The holiday nerve centre scenario is a similar setting to that of Horton’s début novel, The Fogging (2020), in which a couple on vacation in Bali meet another couple and their child, strike up a friendship, and spend hours and days together in a way that alters the dynamic between the male protagonist and his wife. In that novel, the titular ‘fogging’ – a wholesale spraying of insecticide – upends the relationship altogether. Will such a pivotal event mark Time Together? Such looming possibilities recall The Slap (2008), where relationships crack open following one incident. While emotions are heightened, Horton’s novel generally resists the dialled-up conflicts that successfully propel Christos Tsiolkas’s novel, opting for a quieter unveiling that admirably serves his project.

As if clinging to remnant youth, the adults drink heavily, dabble in prescription and other drugs (‘the drugs were good’), and, on one of their last nights together – one they decide is the night – harden their intake in a conscious effort to push themselves to other realms while the children sleep.
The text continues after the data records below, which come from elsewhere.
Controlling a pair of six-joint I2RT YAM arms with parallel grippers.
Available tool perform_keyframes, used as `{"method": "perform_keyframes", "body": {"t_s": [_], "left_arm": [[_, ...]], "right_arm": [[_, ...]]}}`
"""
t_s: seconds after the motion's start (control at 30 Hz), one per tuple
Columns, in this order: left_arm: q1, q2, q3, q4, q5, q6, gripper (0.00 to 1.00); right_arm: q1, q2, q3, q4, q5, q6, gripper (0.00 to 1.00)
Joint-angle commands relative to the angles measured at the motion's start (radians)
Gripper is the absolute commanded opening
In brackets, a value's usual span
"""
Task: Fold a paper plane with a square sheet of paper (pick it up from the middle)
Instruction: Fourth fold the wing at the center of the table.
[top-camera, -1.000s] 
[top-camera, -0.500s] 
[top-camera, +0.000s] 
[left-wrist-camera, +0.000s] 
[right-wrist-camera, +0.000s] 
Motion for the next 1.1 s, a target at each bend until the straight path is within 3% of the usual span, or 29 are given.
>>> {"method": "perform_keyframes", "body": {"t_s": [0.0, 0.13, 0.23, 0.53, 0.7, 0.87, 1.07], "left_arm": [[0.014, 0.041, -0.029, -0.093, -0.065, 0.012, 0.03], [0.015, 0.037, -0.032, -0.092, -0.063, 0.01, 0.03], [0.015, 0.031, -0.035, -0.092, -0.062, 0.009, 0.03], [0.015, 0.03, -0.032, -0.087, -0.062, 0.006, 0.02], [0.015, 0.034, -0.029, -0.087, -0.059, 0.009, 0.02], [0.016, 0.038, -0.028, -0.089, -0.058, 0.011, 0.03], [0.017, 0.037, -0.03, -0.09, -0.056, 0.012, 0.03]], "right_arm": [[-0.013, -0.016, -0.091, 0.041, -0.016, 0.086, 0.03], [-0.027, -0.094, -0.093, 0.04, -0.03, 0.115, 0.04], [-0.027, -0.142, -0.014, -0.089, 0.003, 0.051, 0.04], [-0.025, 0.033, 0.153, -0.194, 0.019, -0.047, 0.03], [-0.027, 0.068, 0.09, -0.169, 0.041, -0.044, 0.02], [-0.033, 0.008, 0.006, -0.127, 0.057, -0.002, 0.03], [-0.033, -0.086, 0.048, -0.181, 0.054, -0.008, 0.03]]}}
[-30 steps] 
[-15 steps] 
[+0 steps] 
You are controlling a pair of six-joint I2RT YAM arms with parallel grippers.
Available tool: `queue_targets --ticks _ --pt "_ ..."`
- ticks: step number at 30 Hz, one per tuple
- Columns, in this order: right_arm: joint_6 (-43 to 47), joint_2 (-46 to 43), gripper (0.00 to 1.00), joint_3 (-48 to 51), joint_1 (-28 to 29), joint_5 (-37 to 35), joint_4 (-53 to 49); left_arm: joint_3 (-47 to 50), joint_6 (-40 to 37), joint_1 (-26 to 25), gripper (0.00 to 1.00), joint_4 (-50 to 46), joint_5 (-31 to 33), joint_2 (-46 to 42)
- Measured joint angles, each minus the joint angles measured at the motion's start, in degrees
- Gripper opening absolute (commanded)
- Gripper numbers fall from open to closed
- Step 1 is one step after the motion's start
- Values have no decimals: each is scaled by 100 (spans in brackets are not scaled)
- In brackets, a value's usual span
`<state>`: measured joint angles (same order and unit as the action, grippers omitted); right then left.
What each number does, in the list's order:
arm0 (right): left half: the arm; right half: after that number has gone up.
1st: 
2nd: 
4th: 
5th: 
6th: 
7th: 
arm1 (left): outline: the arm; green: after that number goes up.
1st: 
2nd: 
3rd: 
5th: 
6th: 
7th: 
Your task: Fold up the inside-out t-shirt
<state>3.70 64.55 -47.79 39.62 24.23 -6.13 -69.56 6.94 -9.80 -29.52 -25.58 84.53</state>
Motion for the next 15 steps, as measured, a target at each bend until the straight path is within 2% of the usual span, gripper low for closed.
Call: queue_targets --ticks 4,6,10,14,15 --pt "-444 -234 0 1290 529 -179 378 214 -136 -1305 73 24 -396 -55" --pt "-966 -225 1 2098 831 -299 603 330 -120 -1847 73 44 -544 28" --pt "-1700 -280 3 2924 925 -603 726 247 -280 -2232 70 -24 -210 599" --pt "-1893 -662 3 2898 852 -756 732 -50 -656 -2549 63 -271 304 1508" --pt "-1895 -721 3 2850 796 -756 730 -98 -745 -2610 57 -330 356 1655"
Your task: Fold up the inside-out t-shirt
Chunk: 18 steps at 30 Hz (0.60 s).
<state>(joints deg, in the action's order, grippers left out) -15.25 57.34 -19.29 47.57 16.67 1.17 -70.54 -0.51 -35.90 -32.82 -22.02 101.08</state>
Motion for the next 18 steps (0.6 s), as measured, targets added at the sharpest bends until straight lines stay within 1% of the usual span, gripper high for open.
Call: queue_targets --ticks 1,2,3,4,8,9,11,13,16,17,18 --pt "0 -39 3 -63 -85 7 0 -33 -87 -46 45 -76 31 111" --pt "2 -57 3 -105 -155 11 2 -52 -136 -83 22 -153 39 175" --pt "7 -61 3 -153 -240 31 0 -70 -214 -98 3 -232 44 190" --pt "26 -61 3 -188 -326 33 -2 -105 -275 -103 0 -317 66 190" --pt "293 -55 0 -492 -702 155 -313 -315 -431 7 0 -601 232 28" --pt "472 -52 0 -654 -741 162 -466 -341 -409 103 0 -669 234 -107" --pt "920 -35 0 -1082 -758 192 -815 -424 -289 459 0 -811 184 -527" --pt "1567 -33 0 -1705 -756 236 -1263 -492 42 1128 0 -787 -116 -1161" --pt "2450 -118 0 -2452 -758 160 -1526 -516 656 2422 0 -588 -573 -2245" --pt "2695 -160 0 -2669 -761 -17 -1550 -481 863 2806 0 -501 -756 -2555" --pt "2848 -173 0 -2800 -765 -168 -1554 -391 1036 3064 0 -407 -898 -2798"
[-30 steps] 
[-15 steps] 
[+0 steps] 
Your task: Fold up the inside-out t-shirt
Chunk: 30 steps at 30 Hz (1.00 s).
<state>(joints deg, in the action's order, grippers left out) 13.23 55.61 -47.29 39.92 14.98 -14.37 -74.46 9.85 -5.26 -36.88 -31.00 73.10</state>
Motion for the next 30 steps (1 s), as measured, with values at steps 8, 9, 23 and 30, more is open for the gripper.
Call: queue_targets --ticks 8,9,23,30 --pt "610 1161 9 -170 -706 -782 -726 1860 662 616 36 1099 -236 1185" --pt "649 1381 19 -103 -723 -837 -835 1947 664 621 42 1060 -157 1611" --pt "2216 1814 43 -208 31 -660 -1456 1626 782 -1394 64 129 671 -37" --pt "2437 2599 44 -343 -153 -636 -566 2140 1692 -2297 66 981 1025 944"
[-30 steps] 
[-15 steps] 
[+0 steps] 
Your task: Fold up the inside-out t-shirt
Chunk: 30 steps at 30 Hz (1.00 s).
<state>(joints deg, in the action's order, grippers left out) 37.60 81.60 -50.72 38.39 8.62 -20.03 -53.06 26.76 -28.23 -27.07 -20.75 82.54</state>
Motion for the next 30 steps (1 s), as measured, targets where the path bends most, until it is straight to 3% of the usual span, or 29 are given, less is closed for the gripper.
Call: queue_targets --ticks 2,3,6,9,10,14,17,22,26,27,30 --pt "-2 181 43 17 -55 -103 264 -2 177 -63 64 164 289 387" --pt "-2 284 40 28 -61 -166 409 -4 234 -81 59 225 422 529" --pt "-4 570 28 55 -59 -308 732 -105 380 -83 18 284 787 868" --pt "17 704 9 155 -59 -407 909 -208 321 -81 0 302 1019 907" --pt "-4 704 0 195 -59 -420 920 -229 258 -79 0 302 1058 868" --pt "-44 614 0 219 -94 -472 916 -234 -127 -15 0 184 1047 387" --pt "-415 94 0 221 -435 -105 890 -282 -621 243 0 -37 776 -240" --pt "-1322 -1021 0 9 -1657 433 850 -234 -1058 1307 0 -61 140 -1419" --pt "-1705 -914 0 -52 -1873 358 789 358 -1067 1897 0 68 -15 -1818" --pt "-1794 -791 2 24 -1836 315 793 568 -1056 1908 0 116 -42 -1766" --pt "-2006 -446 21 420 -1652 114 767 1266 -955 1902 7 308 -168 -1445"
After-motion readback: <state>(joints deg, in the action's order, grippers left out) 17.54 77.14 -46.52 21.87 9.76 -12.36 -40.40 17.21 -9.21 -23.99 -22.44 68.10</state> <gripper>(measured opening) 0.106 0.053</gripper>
Phil consumes a cocktail of substances, making him edgier – though edginess has long marked his interactions – and sometimes cruel, ‘animalistic’.

The characters push boundaries with each other. The house and its environs are a kind of testing ground. Millie articulates this late in the novel when she says of her mother: ‘I wanted to punish her but also maybe push her, to show how she really felt … I also wanted to see it, what she might do. It’s fucked up, I know.’

Underlying most exchanges is an understanding that each person is, for the most part, in a safe enough space, to use common parlance. Annie can tell Phil he is an arsehole without ruining their friendship. The years have granted a measure of mutual trust. Which is not to say there are not genuine strains, as one character then another struggles to fathom whether they feel love or hate. A prevailing tension threatens to explode into something more.

The third-person narration shifts from one protagonist to another; we access the sometimes confused and conflicted words and thoughts of each. Together or singly, they prepare meals, go for walks, swim – including across a channel that is generally safe but not entirely free of hazard. They visit an old ruin as well as Phil’s nearby home town, muse to themselves, talk with and about each other a good deal. Parents and parenting are much discussed (and yes, Philip Larkin’s ‘They fuck you up, your mum and dad’ is quoted).

All this demands patience of the reader, but rewards come via Horton’s nuanced characters, who rise well above the stereotypes of difficult or insecure people. They are not easy to love, but we come to understand something of Bella’s destructive self-doubt, Annie’s need to be loved, Lucas’s self-containment, Jo’s belligerence, Tim’s reliably good nature, and Phil’s general disillusionment – he is lost in ways that will be familiar to most of us.

Having opened with Annie, with her we might close: ‘Despite the mess, what she felt right now, most of all, still, was gratitude. For being included at all in the mess of these other people’s lives. Other people she loved. She wouldn’t really want it any other way.’